Kuluçka sonunda, beş dakika boyunca akan su ile durulama önce slaytlar oda sıcaklığına 20 dakika soğumasını bekleyin. Endojen peroksidaz aktivitesini ortadan kaldırmak için, ilk olarak her doku örneğinin etrafına bir daire çizmek için hidrofobik bir belirteç kullanın, numuneleri 10 dakika boyunca %3 hidrojen peroksitin 200 mikrolitresinde kuluçkaya yatırmadan önce, ardından 200 micolitre tris-tamponlu salin çözeltisinde 3 yıkama veya yıkama başına TBSS. Son yıkamadan sonra, herhangi bir fazla tampon kaldırmak için hafifçe her slayt dab ve ilgi birincil antikor kokteyl 200 mikrolitre ekleyin ve oda sıcaklığında nemli bir odada bir saatlik kuluçka için her slayt için bir kapak kayma.
Kuluçka sonunda, kapak fişleri atın ve taze TBSS üç iki dakikalık yıkayArak slaytlar durulayın. Fazla arabelleği çıkardıktan sonra, uygun bir biyotinylated ikincil antikor çözeltisi 200 mikrolitre ekleyin ve oda sıcaklığında nemli odada 45 dakikalık bir kuluçka için her slayt için bir kapak kayma. Kapak fişlerini attıktan sonra, slaytları gösterildiği gibi TBSS ile durulayın.
Fazla arabellek kaldırın. Ve oda sıcaklığında 10 dakika boyunca DAB substrat tampon 200 mikrolitre ile bölümleri etiketleyin. Kuluçka sonunda, üç dakika hematoksilin ile karşı boyama önce, TBSS ve 10 dakika boyunca musluk suyu çalışan slaytlar yıkayın.

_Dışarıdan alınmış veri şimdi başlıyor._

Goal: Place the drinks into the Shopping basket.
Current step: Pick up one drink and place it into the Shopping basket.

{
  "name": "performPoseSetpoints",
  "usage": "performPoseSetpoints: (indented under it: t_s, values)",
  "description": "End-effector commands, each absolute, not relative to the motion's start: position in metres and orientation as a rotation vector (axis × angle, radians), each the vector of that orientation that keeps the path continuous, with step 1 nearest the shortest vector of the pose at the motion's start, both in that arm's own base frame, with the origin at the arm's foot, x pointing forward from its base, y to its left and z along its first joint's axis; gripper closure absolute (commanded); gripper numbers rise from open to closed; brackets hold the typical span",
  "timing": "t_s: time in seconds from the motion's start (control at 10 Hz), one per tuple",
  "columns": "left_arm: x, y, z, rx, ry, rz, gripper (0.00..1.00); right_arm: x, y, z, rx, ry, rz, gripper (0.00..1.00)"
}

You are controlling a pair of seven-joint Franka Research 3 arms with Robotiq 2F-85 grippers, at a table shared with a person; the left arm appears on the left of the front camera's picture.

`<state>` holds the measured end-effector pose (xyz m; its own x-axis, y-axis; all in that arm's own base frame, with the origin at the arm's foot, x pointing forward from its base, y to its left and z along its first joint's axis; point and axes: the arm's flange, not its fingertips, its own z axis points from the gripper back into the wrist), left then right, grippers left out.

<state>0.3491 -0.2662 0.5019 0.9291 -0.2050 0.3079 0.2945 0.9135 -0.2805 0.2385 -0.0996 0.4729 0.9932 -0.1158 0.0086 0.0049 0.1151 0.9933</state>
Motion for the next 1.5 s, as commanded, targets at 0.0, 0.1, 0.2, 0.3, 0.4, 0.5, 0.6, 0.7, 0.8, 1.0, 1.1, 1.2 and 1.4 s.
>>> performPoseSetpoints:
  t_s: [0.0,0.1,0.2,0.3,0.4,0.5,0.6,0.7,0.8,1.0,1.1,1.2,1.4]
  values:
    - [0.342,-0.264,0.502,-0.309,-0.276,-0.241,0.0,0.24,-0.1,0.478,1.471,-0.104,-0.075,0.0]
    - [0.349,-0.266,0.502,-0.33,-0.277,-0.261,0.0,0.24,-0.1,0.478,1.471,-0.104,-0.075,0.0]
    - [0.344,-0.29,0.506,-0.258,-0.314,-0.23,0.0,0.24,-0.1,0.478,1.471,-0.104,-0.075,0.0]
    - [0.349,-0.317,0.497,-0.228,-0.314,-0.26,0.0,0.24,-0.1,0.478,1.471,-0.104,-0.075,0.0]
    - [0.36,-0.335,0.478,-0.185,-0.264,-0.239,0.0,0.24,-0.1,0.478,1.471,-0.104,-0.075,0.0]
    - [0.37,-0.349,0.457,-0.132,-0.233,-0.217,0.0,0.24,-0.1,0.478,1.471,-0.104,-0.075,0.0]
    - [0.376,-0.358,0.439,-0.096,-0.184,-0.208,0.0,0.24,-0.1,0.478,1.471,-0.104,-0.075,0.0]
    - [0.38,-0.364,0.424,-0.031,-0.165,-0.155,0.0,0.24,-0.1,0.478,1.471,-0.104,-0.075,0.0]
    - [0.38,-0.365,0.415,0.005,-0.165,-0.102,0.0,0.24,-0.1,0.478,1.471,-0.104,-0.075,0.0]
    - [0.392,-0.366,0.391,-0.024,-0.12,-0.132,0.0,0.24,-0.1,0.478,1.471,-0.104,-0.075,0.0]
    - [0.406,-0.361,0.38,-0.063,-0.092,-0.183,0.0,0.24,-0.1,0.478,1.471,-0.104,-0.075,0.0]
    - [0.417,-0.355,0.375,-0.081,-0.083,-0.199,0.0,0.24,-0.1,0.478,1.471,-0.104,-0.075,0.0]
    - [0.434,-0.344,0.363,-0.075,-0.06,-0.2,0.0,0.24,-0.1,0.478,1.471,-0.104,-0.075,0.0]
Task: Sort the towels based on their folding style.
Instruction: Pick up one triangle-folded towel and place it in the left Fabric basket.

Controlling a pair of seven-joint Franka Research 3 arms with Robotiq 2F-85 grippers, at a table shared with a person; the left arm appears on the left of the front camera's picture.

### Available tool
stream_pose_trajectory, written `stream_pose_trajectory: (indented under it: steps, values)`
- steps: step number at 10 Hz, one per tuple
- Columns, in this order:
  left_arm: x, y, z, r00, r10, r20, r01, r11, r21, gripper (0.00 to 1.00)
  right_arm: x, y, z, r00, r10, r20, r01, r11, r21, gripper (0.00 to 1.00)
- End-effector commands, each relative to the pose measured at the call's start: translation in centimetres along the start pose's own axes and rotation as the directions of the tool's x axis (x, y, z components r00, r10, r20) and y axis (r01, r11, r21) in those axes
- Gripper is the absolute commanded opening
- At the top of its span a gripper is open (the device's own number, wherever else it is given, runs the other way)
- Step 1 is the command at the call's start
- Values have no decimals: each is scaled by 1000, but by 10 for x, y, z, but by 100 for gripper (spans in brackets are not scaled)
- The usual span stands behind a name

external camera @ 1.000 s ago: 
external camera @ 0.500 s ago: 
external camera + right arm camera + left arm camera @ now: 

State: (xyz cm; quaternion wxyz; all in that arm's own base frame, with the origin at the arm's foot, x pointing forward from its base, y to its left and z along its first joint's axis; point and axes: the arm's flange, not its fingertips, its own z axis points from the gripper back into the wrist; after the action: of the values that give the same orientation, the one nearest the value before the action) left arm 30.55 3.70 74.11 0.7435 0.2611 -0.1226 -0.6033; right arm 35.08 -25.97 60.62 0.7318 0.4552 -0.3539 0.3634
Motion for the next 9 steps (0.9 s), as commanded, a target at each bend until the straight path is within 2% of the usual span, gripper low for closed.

Daha sonra, her slayt için uygun bir montaj ortamı 70 mikrolitre ekleyin ve kapak kayma yerine indirilir gibi kabarcıklar oluşturmayı önlemek için montaj ortamı üzerine yavaş yavaş bir cam kapak şerit ucu. Histopatolojik analiz için, bir ışık mikroskobun sahne üzerine slayt yerleştirin ve ilk doku bölümünün vasküler mimarisini değerlendirmek. Daha sonra, bölüm başına lenfosit sayısına göre makrofaj ların sayısını ölçün.
İmmünohistokimyasal analiz için, her doku bölümündefolat reseptör beta boyama deseni inceleyin ve folat reseptör beta pozitif, CD68 pozitif ve CD3 pozitif hücrelerin sayısını ölçmek 10 rasgele seçilen yüksek güç alanları bölüm başına. Normal örneklerde hematoksilin ve eozin boyama normal arterantomiortaya koymaktadır, tunica intima endotel hücreleri ile, tunica ortamda düz kas hücreleri, ve heterojen kollajen matris, fibroblastlar ve besleyici damarları içeren tunica adventitia vasa vasorum denir. Dev hücreli arterit pozitif temporal arterler şiddetli inflamasyon orta göstermek, agregalar ve makrofajlar ile, veya histiyositler, lenfositler, ara sıra plazma hücreleri, ve çok çekirdekli dev hücreler.
Luminal daralma da belirtilir, ve intimal kalınlaşma ve iç elastik lamina% 90 bozulma eşlik. CD3 pozitif lenfositler ve CD68 pozitif makrofajlar da tüm dev hücreli arterit pozitif örneklerde mevcut olup, tüm biyopsilerde benzer boyama desenleri gözlenmektedir. Folat reseptör beta için boyama makrofajlar ve tercihen adventitve medya lokalize çok çekirdekli dev hücreler ile sınırlıdır.
Özellikle folat reseptör betası toplam makrofajların yaklaşık %30'undan oluşuyordu. Temporal arter biyopsiişleme, kesme ve dewaxing sonraki adımları gerçekleştirmek için dikkatli el becerisi gerektirir. Slayt yorumu deneyimli bir kardiyovasküler patolog uzmanlık gerektirir.
İzleyicilere, numuneleri ve reaktifleri kullanırken eldiven ler ve havalandırmalı başlıklar gibi temas ve solunum önlemleri kullanmalarını hatırlatın.